Of the OB/GYNs that my family practice doctor recommended, I picked the one I knew I could get to on days I didn’t have the car. The bus schedule didn’t synch very well with appointments either. Or with morning sickness. I had to take that nasty glucose tolerance test three times because of that mismatch, and all three flavors were- well they all tasted like medicine. The staff usually chatted about the bus as I filled out my forms. I found that stressful: what was so weird about a college educated lady taking the bus? Was double car ownership necessary for good parenthood? The doctor usually was concerned about my blood pressure – perhaps it was really my nerves.

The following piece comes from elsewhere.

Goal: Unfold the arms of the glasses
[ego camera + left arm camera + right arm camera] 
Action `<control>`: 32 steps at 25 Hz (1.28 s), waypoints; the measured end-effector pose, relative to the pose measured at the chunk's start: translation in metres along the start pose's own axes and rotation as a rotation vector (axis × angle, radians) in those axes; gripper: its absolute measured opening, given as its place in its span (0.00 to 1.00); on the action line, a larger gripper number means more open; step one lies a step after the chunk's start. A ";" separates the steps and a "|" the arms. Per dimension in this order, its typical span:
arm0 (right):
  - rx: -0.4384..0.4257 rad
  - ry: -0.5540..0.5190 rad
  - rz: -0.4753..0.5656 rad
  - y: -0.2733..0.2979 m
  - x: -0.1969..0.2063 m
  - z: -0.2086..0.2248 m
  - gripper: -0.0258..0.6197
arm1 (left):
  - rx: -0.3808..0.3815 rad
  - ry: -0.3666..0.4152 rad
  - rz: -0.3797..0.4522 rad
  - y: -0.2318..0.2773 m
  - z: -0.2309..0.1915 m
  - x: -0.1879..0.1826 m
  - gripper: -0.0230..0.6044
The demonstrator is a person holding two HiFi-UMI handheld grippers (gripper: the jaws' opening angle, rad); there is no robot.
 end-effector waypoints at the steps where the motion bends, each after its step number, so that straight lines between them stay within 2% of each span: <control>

One day I was waiting for the bus in the pouring rain outside the office. I didn’t dare go into the waiting room because then I’d have to run uphill to hail the bus, so I waited on the grass by the guard rail. No umbrella of course, I’m too disorganized to remember to carry one, and they turn inside out on me anyway. The bitter man stopped in a new car to offer me a ride, we’d never been introduced, but I knew him well enough not to feel comfortable accepting. Perhaps this exchange was observed, because a lady pulled over a ways off, set a new umbrella against the guard rail, and called to me,” I don’t want to make you uncomfortable, but please accept this umbrella from me.” got into her car, and continued on.
The youth group members, the office staff, the grumpy man from the bus, and the lady in the yellow car all were expressing concern, but only the lady managed it graciously, or else I only had the confidence to receive it from her.
That umbrella never did turn inside out in the years following.
I want to be like the umbrella lady.